A) Corticosterone (cort) concentration in male mice subjected to acute SF (0, 1, 2, 6, 12, and 24 h of ASF or no SF (CON)). Samples sizes are n = 9–10 per group. B) IL-6 levels in male mice subjected to acute SF (0, 1, 2, 6, 12, and 24 h of ASF or no SF (CON). Samples sizes are N = 9-10/group. Significant effect of ASF (*** and **** denote p < 0.001 and 0.0001, respectively) relative to NSF at each time point was determined by two-way ANOVA followed by Bonferroni multiple comparisons post hoc tests. Differing lowercase and upper-case letters denote p < 0.05 for NSF and CON groups, respectively and were analyzed using a one-way ANOVA and Tukey’s HSD post hoc tests. Bar plots shown as means ± 1 SE and p was set at 0.05 for statistical significance.

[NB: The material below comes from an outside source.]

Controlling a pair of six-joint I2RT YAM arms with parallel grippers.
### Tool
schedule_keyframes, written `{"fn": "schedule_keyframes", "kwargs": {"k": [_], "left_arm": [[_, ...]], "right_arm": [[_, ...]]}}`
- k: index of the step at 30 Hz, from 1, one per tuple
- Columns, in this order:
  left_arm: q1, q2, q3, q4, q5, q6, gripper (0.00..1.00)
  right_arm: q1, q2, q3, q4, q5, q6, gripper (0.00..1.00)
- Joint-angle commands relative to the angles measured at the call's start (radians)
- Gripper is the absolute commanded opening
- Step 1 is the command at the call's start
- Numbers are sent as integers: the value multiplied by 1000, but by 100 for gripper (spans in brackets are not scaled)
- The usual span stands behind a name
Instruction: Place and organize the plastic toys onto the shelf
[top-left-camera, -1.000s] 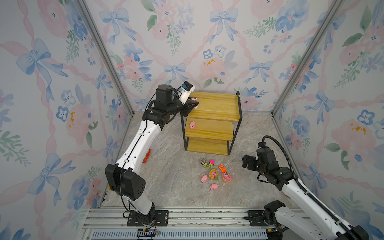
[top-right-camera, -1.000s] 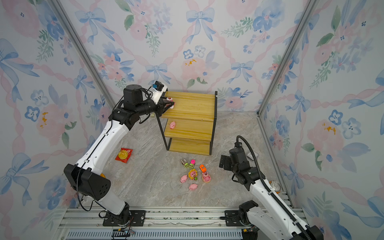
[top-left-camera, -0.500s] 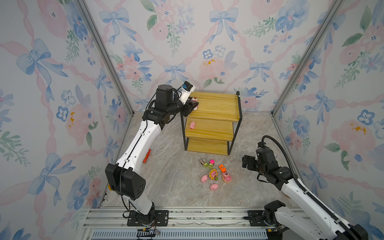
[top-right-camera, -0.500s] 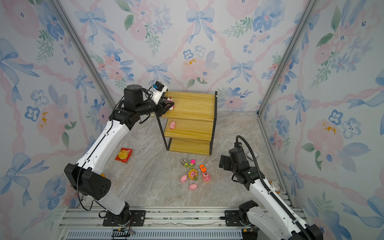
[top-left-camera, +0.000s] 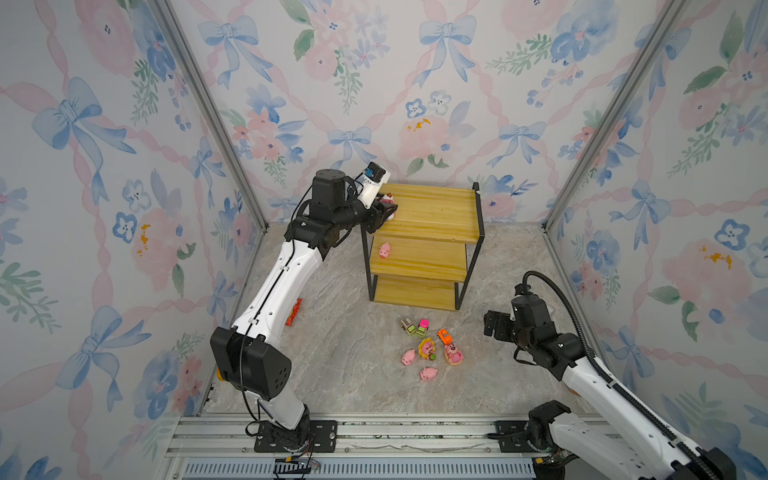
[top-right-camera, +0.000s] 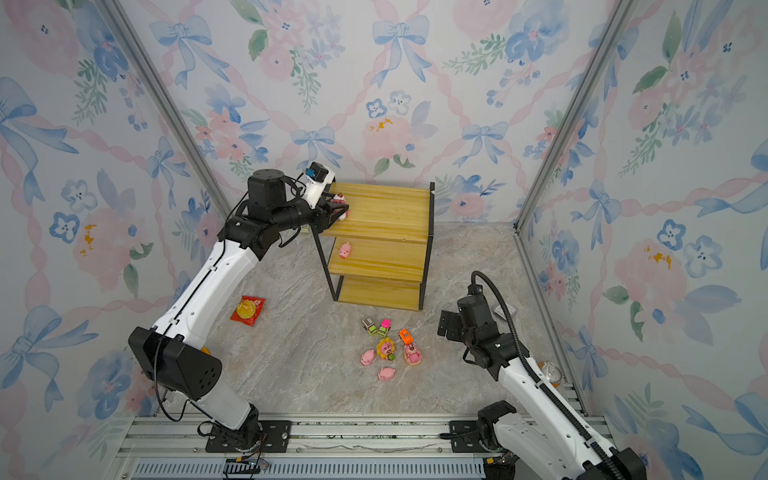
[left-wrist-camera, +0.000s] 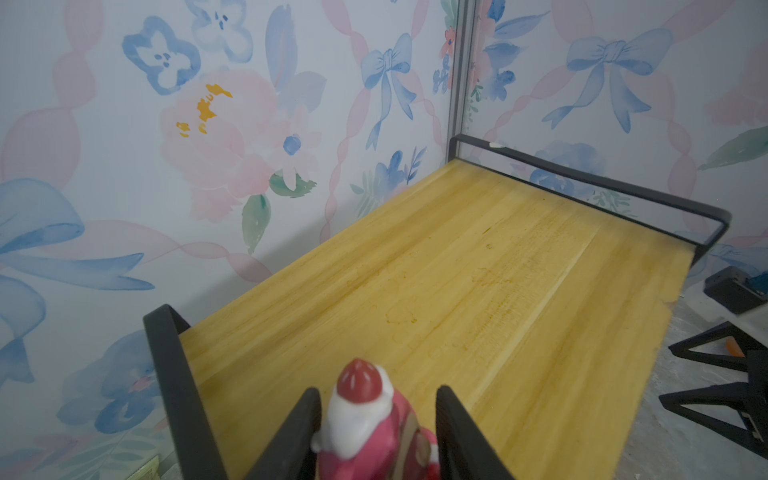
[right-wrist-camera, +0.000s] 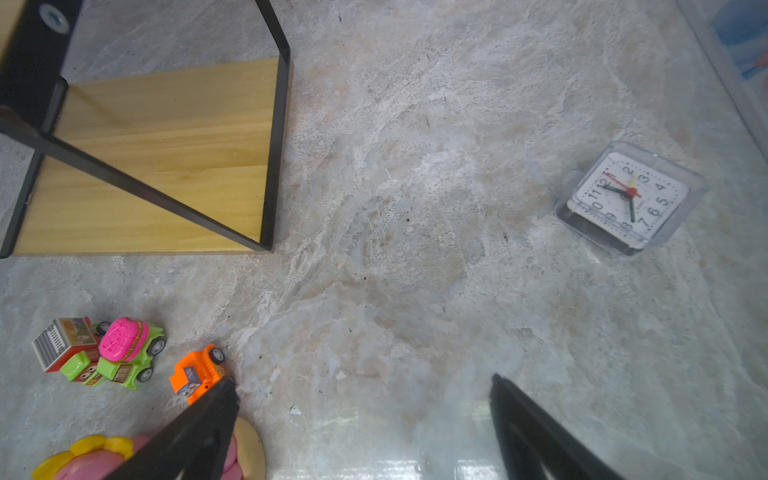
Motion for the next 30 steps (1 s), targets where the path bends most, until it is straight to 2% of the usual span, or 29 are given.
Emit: {"fn": "schedule_keyframes", "kwargs": {"k": [1,13,23,30], "left_arm": [[13,16,-16,9,-1,25,46],[45,38,-14,9,78,46,45],[48,45,-25,9,99,48,46],[48,38,-25,9,80,40,56]], "right_arm": [[11,5,12,6,16,11,97],[12,-1,10,3,28,30,97],[15,10,16,5,32,30,97],[18,20,16,10,29,29,97]]}}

https://doi.org/10.1371/journal.pone.0288889.g002

Serum Interleukin-6 (IL-6) concentration

Sleep treatment, time, and their interaction significantly affected serum IL-6 levels (F_{1, 88} = 73.19, p<0.0001, F_{4, 88} = 13.73, p<0.0001, F_4,88 = 14.27, p<0.0001, respectively; Fig 2B). Specifically, ASF mice exhibited increased IL-6 levels compared with CON mice when sleep fragmentation lasted for 6, 12, or 24h (Bonferroni post hoc test, p<0.0001, p = 0.0003, p<0.0371, respectively). CON mice displayed stable IL-6 levels (F_5,53 = 0.6383, p = 0.6714) around 3–4 pg/ml while ASF mice had a rapid increase at ZT6 (F_5,53 = 16.24, p<0.0001; 6h, Tukey’s HSD post hoc, p<0.0001), followed by a decrease at ZT12 and ZT24 (Tukey’s HSD post hoc, p = 0.0016, p<0.0001, respectively).

Peripheral responses

Spleen.

ASF had no effect on TNF-α (F_{1, 84} = 0.001368, p = 0.9706) or IL1β (F_1,84 = 0.1895, p = 0.6645) gene expression in spleen (Fig 3A and 3B). However, TNF-α (F_4,84 = 22.17, p = 0.0012) and IL-1β expression (F_4,84 = 4.822, p = 0.0015) were affected by time compared with CON mice, but there were no significant interaction effects (TNF-α: F_4,84 = 0.8545, p = 0.4948; IL-1β: F_4,84 = 1.066, p = 0.3785).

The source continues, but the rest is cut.